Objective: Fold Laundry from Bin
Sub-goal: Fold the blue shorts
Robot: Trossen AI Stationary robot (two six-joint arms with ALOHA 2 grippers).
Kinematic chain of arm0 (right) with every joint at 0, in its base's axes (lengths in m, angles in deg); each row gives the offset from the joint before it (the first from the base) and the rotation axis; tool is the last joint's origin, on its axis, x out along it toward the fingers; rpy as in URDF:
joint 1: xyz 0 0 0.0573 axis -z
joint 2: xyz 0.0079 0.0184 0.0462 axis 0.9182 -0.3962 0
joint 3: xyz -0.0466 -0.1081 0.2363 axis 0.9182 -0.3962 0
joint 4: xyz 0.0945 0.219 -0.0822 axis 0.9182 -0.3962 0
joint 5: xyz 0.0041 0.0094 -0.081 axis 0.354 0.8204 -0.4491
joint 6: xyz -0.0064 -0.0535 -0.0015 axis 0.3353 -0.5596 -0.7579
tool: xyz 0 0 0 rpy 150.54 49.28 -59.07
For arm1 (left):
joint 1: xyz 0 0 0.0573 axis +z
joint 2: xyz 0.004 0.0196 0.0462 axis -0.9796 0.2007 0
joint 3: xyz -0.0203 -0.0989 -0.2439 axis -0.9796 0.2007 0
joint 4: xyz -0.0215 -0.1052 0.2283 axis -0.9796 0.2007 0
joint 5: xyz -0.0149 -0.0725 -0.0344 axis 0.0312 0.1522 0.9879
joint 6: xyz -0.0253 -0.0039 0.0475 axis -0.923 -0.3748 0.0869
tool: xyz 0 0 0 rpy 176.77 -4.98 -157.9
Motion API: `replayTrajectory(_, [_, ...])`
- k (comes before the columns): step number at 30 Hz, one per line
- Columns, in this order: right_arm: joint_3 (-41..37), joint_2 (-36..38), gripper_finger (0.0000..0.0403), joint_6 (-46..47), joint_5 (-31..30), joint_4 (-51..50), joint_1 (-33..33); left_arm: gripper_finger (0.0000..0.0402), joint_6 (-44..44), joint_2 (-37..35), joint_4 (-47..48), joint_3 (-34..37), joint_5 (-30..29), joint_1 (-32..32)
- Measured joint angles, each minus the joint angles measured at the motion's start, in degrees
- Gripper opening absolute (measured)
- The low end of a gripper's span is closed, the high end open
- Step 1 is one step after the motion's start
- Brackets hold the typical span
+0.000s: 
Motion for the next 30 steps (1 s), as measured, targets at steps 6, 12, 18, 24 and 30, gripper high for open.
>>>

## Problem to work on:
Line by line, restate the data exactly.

## Exercise result:
Objective: Fold Laundry from Bin
Sub-goal: Fold the blue shorts
Robot: Trossen AI Stationary robot (two six-joint arms with ALOHA 2 grippers).
Kinematic chain of arm0 (right) with every joint at 0, in its base's axes (lengths in m, angles in deg); each row gives the offset from the joint before it (the first from the base) and the rotation axis; tool is the last joint's origin, on its axis, x out along it toward the fingers; rpy as in URDF:
joint 1: xyz 0 0 0.0573 axis -z
joint 2: xyz 0.0079 0.0184 0.0462 axis 0.9182 -0.3962 0
joint 3: xyz -0.0466 -0.1081 0.2363 axis 0.9182 -0.3962 0
joint 4: xyz 0.0945 0.219 -0.0822 axis 0.9182 -0.3962 0
joint 5: xyz 0.0041 0.0094 -0.081 axis 0.354 0.8204 -0.4491
joint 6: xyz -0.0064 -0.0535 -0.0015 axis 0.3353 -0.5596 -0.7579
tool: xyz 0 0 0 rpy 150.54 49.28 -59.07
For arm1 (left):
joint 1: xyz 0 0 0.0573 axis +z
joint 2: xyz 0.004 0.0196 0.0462 axis -0.9796 0.2007 0
joint 3: xyz -0.0203 -0.0989 -0.2439 axis -0.9796 0.2007 0
joint 4: xyz -0.0215 -0.1052 0.2283 axis -0.9796 0.2007 0
joint 5: xyz -0.0149 -0.0725 -0.0344 axis 0.0312 0.1522 0.9879
joint 6: xyz -0.0253 -0.0039 0.0475 axis -0.923 -0.3748 0.0869
tool: xyz 0 0 0 rpy 176.77 -4.98 -157.9
Motion API: `replayTrajectory(_, [_, ...])`
- k (comes before the columns): step number at 30 Hz, one per line
- Columns, in this order: right_arm: joint_3 (-41..37), joint_2 (-36..38), gripper_finger (0.0000..0.0403), joint_6 (-46..47), joint_5 (-31..30), joint_4 (-51..50), joint_1 (-33..33); left_arm: gripper_finger (0.0000..0.0402), joint_6 (-44..44), joint_2 (-37..35), joint_4 (-47..48), joint_3 (-34..37), joint_5 (-30..29), joint_1 (-32..32)
- Measured joint angles, each minus the joint angles measured at the motion's start, in degrees
- Gripper opening absolute (measured)
- The low end of a gripper's span is closed, the high end open
- Step 1 is one step after the motion's start
- Brackets hold the typical span
+0.000s: 
Motion for the next 30 steps (1 s), as measured, targets at steps 6, 12, 18, 24 and 30, gripper high for open.
>>>

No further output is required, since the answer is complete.